*** Input records ***
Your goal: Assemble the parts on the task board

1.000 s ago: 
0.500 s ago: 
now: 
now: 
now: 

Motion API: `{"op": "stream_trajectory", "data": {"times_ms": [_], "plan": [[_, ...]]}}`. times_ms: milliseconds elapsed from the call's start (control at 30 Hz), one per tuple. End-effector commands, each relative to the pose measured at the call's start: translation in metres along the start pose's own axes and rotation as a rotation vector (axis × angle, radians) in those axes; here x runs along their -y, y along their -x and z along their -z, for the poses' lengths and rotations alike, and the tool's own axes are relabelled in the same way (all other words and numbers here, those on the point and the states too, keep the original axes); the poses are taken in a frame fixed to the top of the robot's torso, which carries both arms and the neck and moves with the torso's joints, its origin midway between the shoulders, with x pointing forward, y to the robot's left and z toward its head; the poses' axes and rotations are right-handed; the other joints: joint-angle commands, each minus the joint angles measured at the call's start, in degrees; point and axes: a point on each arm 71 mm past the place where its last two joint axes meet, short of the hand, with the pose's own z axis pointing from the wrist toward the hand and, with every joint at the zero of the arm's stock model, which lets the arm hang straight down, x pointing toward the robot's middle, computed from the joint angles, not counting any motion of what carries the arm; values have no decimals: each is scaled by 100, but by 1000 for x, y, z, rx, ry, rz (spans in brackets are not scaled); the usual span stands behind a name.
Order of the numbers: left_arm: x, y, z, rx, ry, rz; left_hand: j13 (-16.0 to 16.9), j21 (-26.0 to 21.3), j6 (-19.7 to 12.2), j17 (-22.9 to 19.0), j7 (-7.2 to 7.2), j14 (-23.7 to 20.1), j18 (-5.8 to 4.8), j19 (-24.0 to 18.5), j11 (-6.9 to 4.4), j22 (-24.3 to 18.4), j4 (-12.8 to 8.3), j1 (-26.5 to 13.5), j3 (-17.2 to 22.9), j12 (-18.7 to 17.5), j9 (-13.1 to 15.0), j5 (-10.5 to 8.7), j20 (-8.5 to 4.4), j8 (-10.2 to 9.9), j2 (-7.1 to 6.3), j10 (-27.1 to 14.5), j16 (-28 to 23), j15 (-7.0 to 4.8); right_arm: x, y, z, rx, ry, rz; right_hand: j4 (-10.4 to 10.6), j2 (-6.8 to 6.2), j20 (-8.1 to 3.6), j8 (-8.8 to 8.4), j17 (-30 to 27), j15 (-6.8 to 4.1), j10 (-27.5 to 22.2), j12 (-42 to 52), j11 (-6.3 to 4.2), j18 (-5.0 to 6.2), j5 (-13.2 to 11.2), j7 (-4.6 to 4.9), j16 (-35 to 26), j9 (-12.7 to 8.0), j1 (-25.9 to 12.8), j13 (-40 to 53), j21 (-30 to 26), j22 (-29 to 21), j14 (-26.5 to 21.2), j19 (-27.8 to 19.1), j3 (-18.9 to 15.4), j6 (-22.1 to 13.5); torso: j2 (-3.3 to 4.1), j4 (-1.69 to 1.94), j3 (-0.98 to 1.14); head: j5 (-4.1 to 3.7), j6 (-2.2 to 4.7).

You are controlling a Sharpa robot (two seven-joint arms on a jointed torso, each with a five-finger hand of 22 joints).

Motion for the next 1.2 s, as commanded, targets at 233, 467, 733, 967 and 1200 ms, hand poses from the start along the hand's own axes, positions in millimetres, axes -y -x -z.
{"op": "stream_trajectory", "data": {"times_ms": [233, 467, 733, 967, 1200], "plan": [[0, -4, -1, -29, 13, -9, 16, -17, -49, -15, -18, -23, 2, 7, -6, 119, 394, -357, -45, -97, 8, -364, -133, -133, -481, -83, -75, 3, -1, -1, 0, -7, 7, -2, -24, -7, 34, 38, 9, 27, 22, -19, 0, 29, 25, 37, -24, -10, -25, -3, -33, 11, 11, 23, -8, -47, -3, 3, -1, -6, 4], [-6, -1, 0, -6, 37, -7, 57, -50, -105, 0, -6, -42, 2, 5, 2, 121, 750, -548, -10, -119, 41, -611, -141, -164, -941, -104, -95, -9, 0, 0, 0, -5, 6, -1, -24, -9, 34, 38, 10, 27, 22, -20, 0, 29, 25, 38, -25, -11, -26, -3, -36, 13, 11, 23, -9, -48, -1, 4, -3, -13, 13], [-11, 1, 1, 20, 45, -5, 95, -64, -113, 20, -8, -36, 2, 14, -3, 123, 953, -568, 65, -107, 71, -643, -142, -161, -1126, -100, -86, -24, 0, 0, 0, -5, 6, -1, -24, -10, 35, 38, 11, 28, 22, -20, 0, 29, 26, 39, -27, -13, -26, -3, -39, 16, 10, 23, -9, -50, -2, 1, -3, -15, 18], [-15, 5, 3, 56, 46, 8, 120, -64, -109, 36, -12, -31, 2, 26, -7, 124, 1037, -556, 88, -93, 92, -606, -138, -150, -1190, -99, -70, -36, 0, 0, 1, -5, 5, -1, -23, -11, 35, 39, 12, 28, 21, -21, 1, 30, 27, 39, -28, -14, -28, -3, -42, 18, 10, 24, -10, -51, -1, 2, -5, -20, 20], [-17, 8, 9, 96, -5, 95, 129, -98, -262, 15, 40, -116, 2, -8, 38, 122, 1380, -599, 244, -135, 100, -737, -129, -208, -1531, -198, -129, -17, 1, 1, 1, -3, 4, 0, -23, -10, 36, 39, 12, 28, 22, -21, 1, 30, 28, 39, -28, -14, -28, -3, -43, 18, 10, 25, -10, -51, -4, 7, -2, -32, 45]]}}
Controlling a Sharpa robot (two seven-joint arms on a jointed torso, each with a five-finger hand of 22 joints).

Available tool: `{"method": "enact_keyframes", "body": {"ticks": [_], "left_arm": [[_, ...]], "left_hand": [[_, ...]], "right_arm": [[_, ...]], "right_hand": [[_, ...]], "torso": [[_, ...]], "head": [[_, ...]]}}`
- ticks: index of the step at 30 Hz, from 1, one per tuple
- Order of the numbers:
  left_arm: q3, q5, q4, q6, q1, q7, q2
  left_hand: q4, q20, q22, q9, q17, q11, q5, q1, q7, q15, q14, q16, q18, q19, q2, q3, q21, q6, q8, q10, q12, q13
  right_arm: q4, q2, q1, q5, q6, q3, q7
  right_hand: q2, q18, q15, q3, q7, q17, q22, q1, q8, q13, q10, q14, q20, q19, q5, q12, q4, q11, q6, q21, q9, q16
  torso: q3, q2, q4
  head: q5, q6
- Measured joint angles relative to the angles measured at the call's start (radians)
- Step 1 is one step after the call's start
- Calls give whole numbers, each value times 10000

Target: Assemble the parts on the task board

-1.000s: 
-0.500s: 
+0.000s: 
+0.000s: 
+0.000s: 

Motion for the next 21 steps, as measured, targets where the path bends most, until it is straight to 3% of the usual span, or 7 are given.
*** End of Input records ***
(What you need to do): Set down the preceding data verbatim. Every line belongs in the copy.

(Result of the task):
Your goal: Assemble the parts on the task board

1.000 s ago: 
0.500 s ago: 
now: 
now: 
now: 

Motion API: `{"op": "stream_trajectory", "data": {"times_ms": [_], "plan": [[_, ...]]}}`. times_ms: milliseconds elapsed from the call's start (control at 30 Hz), one per tuple. End-effector commands, each relative to the pose measured at the call's start: translation in metres along the start pose's own axes and rotation as a rotation vector (axis × angle, radians) in those axes; here x runs along their -y, y along their -x and z along their -z, for the poses' lengths and rotations alike, and the tool's own axes are relabelled in the same way (all other words and numbers here, those on the point and the states too, keep the original axes); the poses are taken in a frame fixed to the top of the robot's torso, which carries both arms and the neck and moves with the torso's joints, its origin midway between the shoulders, with x pointing forward, y to the robot's left and z toward its head; the poses' axes and rotations are right-handed; the other joints: joint-angle commands, each minus the joint angles measured at the call's start, in degrees; point and axes: a point on each arm 71 mm past the place where its last two joint axes meet, short of the hand, with the pose's own z axis pointing from the wrist toward the hand and, with every joint at the zero of the arm's stock model, which lets the arm hang straight down, x pointing toward the robot's middle, computed from the joint angles, not counting any motion of what carries the arm; values have no decimals: each is scaled by 100, but by 1000 for x, y, z, rx, ry, rz (spans in brackets are not scaled); the usual span stands behind a name.
Order of the numbers: left_arm: x, y, z, rx, ry, rz; left_hand: j13 (-16.0 to 16.9), j21 (-26.0 to 21.3), j6 (-19.7 to 12.2), j17 (-22.9 to 19.0), j7 (-7.2 to 7.2), j14 (-23.7 to 20.1), j18 (-5.8 to 4.8), j19 (-24.0 to 18.5), j11 (-6.9 to 4.4), j22 (-24.3 to 18.4), j4 (-12.8 to 8.3), j1 (-26.5 to 13.5), j3 (-17.2 to 22.9), j12 (-18.7 to 17.5), j9 (-13.1 to 15.0), j5 (-10.5 to 8.7), j20 (-8.5 to 4.4), j8 (-10.2 to 9.9), j2 (-7.1 to 6.3), j10 (-27.1 to 14.5), j16 (-28 to 23), j15 (-7.0 to 4.8); right_arm: x, y, z, rx, ry, rz; right_hand: j4 (-10.4 to 10.6), j2 (-6.8 to 6.2), j20 (-8.1 to 3.6), j8 (-8.8 to 8.4), j17 (-30 to 27), j15 (-6.8 to 4.1), j10 (-27.5 to 22.2), j12 (-42 to 52), j11 (-6.3 to 4.2), j18 (-5.0 to 6.2), j5 (-13.2 to 11.2), j7 (-4.6 to 4.9), j16 (-35 to 26), j9 (-12.7 to 8.0), j1 (-25.9 to 12.8), j13 (-40 to 53), j21 (-30 to 26), j22 (-29 to 21), j14 (-26.5 to 21.2), j19 (-27.8 to 19.1), j3 (-18.9 to 15.4), j6 (-22.1 to 13.5); torso: j2 (-3.3 to 4.1), j4 (-1.69 to 1.94), j3 (-0.98 to 1.14); head: j5 (-4.1 to 3.7), j6 (-2.2 to 4.7).

You are controlling a Sharpa robot (two seven-joint arms on a jointed torso, each with a five-finger hand of 22 joints).

Motion for the next 1.2 s, as commanded, targets at 233, 467, 733, 967 and 1200 ms, hand poses from the start along the hand's own axes, positions in millimetres, axes -y -x -z.
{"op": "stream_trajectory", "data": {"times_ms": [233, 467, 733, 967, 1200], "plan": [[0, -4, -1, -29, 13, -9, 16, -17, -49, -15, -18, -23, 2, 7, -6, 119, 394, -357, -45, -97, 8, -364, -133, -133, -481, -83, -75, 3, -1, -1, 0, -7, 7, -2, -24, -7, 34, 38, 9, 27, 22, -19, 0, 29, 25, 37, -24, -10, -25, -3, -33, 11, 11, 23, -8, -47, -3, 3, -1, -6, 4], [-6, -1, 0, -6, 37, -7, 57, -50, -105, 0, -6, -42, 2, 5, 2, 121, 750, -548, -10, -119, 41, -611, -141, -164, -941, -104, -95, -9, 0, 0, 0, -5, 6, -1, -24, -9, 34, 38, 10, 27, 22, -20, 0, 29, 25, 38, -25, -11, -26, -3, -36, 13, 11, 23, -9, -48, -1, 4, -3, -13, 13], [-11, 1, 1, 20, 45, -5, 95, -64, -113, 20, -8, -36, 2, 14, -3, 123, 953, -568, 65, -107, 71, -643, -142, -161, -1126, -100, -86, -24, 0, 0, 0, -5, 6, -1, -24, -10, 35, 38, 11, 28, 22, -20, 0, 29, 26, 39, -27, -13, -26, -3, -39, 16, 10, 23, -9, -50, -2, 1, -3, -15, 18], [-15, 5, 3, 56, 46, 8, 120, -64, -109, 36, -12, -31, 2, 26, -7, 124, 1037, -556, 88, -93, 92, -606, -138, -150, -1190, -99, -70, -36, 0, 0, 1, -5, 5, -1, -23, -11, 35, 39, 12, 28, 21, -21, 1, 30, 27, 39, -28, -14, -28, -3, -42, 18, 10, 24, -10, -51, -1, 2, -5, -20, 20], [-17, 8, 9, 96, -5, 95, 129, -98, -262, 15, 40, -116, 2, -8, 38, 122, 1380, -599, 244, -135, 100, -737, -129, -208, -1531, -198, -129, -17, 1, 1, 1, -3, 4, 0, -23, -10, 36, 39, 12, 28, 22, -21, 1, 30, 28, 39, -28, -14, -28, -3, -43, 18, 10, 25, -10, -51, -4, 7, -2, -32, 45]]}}
Controlling a Sharpa robot (two seven-joint arms on a jointed torso, each with a five-finger hand of 22 joints).

Available tool: `{"method": "enact_keyframes", "body": {"ticks": [_], "left_arm": [[_, ...]], "left_hand": [[_, ...]], "right_arm": [[_, ...]], "right_hand": [[_, ...]], "torso": [[_, ...]], "head": [[_, ...]]}}`
- ticks: index of the step at 30 Hz, from 1, one per tuple
- Order of the numbers:
  left_arm: q3, q5, q4, q6, q1, q7, q2
  left_hand: q4, q20, q22, q9, q17, q11, q5, q1, q7, q15, q14, q16, q18, q19, q2, q3, q21, q6, q8, q10, q12, q13
  right_arm: q4, q2, q1, q5, q6, q3, q7
  right_hand: q2, q18, q15, q3, q7, q17, q22, q1, q8, q13, q10, q14, q20, q19, q5, q12, q4, q11, q6, q21, q9, q16
  torso: q3, q2, q4
  head: q5, q6
- Measured joint angles relative to the angles measured at the call's start (radians)
- Step 1 is one step after the call's start
- Calls give whole numbers, each value times 10000

Target: Assemble the parts on the task board

-1.000s: 
-0.500s: 
+0.000s: 
+0.000s: 
+0.000s: 

Motion for the next 21 steps, as measured, targets where the path bends most, until it is straight to 3% of the usual span, or 7 are given.

The response is now done.